In my opinion, I don't want to employ someone who is only passionate about what they do. In a perfect world all employees would be a combination of passionate about their craft, passionate about the company and passionate about the users. In this case you would have someone who is serious about becoming the very best evidenced by they way they answer Kathy's 4 questions. But they would ALSO be serious about building a company that they can be proud of and software that helps the users rock. This is the only way that they can help you discern between competing priorities of commercial and technical priorities.

Two things we should also not loose sight of:

First, the user is not just the end user. If you are a developer working on a B2B portal, for example, the user is not just the businesses who use the portal to interface with your company.
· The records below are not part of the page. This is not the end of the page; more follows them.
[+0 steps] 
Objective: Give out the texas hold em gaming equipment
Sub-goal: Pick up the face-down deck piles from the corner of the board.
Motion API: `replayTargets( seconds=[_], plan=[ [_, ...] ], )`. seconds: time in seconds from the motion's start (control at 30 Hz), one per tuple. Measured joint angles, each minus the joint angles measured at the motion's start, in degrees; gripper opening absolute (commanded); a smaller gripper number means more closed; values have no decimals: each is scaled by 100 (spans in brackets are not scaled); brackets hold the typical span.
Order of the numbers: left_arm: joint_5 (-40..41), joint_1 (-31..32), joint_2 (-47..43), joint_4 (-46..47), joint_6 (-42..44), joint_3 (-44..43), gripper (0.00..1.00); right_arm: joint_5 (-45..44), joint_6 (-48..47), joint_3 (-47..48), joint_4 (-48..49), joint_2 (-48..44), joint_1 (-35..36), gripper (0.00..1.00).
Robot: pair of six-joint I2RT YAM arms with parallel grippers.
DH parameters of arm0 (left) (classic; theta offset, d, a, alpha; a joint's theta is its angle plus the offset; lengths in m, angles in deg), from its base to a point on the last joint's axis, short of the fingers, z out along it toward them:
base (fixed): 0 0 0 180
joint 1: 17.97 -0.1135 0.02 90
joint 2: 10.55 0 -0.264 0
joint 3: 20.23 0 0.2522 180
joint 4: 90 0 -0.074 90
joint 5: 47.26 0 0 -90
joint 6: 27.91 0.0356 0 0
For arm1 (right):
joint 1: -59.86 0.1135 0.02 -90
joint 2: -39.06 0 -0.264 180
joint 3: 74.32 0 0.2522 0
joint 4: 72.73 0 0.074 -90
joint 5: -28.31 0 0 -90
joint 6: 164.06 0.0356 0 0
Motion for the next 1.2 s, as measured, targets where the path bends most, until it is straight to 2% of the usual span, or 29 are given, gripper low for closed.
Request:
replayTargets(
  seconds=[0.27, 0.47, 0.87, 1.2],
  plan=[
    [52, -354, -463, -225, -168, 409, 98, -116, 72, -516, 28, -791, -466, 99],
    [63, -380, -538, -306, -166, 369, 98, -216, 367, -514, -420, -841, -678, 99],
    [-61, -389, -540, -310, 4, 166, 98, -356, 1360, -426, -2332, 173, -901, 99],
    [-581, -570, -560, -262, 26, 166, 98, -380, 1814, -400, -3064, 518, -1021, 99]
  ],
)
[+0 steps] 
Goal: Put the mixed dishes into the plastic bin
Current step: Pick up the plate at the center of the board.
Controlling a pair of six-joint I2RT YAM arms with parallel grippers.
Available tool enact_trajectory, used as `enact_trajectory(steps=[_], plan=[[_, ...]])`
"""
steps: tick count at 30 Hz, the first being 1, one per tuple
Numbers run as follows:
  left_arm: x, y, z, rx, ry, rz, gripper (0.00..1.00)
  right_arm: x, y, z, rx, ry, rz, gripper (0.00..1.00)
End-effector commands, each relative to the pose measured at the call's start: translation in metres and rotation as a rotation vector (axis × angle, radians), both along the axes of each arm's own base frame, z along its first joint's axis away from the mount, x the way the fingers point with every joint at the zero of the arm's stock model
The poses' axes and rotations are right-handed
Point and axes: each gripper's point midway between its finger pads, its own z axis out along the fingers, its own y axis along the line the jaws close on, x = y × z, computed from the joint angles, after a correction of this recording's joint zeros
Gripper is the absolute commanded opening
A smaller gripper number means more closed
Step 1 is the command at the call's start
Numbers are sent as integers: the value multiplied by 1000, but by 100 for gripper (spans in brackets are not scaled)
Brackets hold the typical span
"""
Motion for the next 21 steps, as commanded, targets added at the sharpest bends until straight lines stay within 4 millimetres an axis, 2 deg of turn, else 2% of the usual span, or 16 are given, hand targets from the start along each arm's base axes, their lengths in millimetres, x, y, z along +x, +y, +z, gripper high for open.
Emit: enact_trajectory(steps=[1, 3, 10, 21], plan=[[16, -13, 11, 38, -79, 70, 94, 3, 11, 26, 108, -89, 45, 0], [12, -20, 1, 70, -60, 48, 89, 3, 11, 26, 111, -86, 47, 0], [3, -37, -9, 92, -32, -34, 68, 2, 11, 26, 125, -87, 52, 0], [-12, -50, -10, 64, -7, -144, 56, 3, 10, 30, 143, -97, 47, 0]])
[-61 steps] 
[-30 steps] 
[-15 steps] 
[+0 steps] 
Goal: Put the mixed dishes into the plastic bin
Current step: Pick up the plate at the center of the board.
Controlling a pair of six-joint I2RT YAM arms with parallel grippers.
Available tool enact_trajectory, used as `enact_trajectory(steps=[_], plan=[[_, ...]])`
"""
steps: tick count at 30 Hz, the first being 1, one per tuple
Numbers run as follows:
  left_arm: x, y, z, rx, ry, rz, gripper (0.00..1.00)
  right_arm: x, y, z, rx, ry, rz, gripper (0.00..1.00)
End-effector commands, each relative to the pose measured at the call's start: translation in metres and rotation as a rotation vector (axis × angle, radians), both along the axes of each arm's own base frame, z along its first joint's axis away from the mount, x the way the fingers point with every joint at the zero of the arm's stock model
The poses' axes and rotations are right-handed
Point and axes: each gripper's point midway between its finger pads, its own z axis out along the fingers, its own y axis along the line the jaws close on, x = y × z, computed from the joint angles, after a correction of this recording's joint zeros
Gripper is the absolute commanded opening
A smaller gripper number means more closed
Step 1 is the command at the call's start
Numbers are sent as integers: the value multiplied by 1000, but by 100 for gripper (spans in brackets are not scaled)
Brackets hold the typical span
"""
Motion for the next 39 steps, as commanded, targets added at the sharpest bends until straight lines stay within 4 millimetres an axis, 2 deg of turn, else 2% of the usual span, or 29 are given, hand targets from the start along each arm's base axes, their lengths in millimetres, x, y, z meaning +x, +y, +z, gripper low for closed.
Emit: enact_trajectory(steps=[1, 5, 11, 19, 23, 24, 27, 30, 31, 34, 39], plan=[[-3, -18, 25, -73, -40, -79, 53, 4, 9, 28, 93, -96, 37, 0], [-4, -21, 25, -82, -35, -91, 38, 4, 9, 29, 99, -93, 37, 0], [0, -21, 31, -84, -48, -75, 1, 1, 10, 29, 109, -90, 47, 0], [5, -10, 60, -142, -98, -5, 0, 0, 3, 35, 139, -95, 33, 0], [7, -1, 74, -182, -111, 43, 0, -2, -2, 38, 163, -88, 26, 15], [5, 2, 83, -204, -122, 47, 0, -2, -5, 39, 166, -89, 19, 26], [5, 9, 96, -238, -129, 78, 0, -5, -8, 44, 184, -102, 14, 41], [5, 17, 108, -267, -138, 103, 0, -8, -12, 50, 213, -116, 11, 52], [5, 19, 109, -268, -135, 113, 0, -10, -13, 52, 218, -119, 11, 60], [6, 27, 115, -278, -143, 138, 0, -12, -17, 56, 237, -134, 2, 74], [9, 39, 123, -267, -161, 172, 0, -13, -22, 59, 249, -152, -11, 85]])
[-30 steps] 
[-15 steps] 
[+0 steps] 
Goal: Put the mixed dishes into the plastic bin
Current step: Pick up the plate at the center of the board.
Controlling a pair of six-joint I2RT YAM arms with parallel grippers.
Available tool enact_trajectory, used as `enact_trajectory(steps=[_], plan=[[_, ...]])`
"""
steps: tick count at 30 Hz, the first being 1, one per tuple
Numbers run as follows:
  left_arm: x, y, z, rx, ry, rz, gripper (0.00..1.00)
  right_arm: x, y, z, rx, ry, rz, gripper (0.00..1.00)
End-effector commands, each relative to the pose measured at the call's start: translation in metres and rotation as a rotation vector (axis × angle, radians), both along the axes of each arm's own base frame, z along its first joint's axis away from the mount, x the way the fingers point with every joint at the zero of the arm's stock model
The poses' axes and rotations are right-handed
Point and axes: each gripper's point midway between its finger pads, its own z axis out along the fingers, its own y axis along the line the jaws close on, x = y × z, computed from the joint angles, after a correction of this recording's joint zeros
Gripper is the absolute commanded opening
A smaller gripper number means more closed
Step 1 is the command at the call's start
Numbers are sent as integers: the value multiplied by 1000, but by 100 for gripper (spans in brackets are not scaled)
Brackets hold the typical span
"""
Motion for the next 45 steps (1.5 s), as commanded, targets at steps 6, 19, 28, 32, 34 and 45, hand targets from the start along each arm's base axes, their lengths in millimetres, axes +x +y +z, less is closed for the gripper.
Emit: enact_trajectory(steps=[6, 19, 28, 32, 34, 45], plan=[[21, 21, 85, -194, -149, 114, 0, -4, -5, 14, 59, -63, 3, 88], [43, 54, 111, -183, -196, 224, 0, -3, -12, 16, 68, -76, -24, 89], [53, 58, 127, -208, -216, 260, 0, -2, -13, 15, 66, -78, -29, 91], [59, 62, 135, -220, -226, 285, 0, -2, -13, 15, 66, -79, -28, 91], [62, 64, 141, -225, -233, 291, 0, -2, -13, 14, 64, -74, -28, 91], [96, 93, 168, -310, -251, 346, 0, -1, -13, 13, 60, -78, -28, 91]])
Your users are also those people within your organziation who are responsible for the B2B portal from a P&L perspective. You have to help them rock as well. You also have to respect they responsibility they have. You have to partner with them for the good of the company and the end user. This will undoubtedly mean there will be some technical compromises, but the end result should have farther reaching benefits for all.

Finally, maximizing shareholder wealth is not inherently a bad thing. If you disagree, buy stock in your company (if you can) and see if your perspective changes. Besides, creating shareholder wealth is like helping your investors kick @$$.

Posted by: Steve Akers | Feb 7, 2007 8:25:04 AM

Thank you! I've been saying this for over a year and nobody ever understands me, but you summed it up better than I have been able to.